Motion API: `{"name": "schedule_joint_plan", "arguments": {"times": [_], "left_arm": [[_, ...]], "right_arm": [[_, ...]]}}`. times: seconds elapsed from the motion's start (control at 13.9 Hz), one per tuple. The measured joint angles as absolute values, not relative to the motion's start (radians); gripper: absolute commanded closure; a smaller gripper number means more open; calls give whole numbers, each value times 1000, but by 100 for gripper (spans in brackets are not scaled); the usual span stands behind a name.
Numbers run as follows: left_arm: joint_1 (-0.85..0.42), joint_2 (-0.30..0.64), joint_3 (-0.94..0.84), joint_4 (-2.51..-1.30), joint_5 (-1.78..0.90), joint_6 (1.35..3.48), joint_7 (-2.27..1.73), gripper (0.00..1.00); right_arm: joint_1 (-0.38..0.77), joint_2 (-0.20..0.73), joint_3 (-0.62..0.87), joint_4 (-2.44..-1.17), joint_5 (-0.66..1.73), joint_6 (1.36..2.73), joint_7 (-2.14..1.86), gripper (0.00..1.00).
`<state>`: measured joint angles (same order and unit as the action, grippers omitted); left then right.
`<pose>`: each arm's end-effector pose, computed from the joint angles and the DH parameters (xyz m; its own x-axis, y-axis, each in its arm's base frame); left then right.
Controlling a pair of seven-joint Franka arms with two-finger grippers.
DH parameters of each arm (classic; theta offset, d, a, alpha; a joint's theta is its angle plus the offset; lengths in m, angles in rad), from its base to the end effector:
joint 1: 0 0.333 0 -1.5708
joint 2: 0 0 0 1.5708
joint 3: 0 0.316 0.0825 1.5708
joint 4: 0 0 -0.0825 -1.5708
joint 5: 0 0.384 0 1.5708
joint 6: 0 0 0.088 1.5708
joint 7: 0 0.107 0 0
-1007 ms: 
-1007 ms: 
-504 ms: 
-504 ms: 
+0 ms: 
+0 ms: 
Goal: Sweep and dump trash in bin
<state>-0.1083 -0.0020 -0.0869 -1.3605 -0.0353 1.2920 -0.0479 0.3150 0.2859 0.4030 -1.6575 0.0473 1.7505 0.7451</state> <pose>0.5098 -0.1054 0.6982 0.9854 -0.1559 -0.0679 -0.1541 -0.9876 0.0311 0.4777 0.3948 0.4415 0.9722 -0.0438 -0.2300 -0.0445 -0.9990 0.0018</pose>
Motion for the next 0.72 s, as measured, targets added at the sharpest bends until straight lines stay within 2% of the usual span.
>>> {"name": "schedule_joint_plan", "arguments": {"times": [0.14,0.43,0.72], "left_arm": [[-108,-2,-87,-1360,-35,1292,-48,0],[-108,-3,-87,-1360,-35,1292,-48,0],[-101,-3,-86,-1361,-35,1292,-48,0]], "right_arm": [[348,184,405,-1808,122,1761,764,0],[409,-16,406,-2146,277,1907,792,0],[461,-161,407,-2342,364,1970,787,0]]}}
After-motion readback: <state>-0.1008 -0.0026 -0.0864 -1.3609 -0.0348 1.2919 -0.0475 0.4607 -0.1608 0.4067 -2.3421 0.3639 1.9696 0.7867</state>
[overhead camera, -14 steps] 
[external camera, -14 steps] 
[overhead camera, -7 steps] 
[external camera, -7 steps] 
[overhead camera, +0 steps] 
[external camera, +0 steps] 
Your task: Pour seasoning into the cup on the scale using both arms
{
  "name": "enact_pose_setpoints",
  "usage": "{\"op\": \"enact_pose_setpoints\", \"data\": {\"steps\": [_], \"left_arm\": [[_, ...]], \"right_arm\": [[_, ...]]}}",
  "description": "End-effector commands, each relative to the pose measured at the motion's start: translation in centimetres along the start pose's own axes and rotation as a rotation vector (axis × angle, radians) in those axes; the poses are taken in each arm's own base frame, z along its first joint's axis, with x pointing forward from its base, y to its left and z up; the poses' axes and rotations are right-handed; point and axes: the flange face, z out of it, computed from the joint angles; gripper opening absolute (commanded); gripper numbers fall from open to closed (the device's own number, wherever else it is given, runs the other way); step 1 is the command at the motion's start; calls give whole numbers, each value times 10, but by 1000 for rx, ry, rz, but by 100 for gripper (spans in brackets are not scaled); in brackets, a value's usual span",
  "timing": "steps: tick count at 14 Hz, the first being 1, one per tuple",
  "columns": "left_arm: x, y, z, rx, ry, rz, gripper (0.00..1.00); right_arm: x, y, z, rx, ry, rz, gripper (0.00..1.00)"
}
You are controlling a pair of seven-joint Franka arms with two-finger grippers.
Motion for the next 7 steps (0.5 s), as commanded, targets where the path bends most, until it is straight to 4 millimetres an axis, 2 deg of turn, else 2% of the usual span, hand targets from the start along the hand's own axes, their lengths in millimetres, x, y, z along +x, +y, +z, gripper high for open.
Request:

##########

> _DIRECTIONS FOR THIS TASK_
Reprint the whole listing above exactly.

> _TASK ANSWER_
Motion API: `{"name": "schedule_joint_plan", "arguments": {"times": [_], "left_arm": [[_, ...]], "right_arm": [[_, ...]]}}`. times: seconds elapsed from the motion's start (control at 13.9 Hz), one per tuple. The measured joint angles as absolute values, not relative to the motion's start (radians); gripper: absolute commanded closure; a smaller gripper number means more open; calls give whole numbers, each value times 1000, but by 100 for gripper (spans in brackets are not scaled); the usual span stands behind a name.
Numbers run as follows: left_arm: joint_1 (-0.85..0.42), joint_2 (-0.30..0.64), joint_3 (-0.94..0.84), joint_4 (-2.51..-1.30), joint_5 (-1.78..0.90), joint_6 (1.35..3.48), joint_7 (-2.27..1.73), gripper (0.00..1.00); right_arm: joint_1 (-0.38..0.77), joint_2 (-0.20..0.73), joint_3 (-0.62..0.87), joint_4 (-2.44..-1.17), joint_5 (-0.66..1.73), joint_6 (1.36..2.73), joint_7 (-2.14..1.86), gripper (0.00..1.00).
`<state>`: measured joint angles (same order and unit as the action, grippers omitted); left then right.
`<pose>`: each arm's end-effector pose, computed from the joint angles and the DH parameters (xyz m; its own x-axis, y-axis, each in its arm's base frame); left then right.
Controlling a pair of seven-joint Franka arms with two-finger grippers.
DH parameters of each arm (classic; theta offset, d, a, alpha; a joint's theta is its angle plus the offset; lengths in m, angles in rad), from its base to the end effector:
joint 1: 0 0.333 0 -1.5708
joint 2: 0 0 0 1.5708
joint 3: 0 0.316 0.0825 1.5708
joint 4: 0 0 -0.0825 -1.5708
joint 5: 0 0.384 0 1.5708
joint 6: 0 0 0.088 1.5708
joint 7: 0 0.107 0 0
-1007 ms: 
-1007 ms: 
-504 ms: 
-504 ms: 
+0 ms: 
+0 ms: 
Goal: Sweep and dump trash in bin
<state>-0.1083 -0.0020 -0.0869 -1.3605 -0.0353 1.2920 -0.0479 0.3150 0.2859 0.4030 -1.6575 0.0473 1.7505 0.7451</state> <pose>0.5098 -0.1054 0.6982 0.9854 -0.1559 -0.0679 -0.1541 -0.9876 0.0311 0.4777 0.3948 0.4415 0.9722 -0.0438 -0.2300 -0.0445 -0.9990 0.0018</pose>
Motion for the next 0.72 s, as measured, targets added at the sharpest bends until straight lines stay within 2% of the usual span.
>>> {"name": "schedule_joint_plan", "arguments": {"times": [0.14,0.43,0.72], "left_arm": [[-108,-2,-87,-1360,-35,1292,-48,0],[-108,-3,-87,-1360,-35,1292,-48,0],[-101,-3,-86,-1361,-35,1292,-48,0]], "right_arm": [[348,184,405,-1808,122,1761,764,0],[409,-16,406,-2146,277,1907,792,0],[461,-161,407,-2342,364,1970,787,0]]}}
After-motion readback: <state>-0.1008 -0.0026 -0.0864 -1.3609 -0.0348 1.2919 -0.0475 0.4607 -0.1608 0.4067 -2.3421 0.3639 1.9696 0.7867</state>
[overhead camera, -14 steps] 
[external camera, -14 steps] 
[overhead camera, -7 steps] 
[external camera, -7 steps] 
[overhead camera, +0 steps] 
[external camera, +0 steps] 
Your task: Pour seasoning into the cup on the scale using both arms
{
  "name": "enact_pose_setpoints",
  "usage": "{\"op\": \"enact_pose_setpoints\", \"data\": {\"steps\": [_], \"left_arm\": [[_, ...]], \"right_arm\": [[_, ...]]}}",
  "description": "End-effector commands, each relative to the pose measured at the motion's start: translation in centimetres along the start pose's own axes and rotation as a rotation vector (axis × angle, radians) in those axes; the poses are taken in each arm's own base frame, z along its first joint's axis, with x pointing forward from its base, y to its left and z up; the poses' axes and rotations are right-handed; point and axes: the flange face, z out of it, computed from the joint angles; gripper opening absolute (commanded); gripper numbers fall from open to closed (the device's own number, wherever else it is given, runs the other way); step 1 is the command at the motion's start; calls give whole numbers, each value times 10, but by 1000 for rx, ry, rz, but by 100 for gripper (spans in brackets are not scaled); in brackets, a value's usual span",
  "timing": "steps: tick count at 14 Hz, the first being 1, one per tuple",
  "columns": "left_arm: x, y, z, rx, ry, rz, gripper (0.00..1.00); right_arm: x, y, z, rx, ry, rz, gripper (0.00..1.00)"
}
You are controlling a pair of seven-joint Franka arms with two-finger grippers.
Motion for the next 7 steps (0.5 s), as commanded, targets where the path bends most, until it is straight to 4 millimetres an axis, 2 deg of turn, else 2% of the usual span, hand targets from the start along the hand's own axes, their lengths in millimetres, x, y, z along +x, +y, +z, gripper high for open.
Request:

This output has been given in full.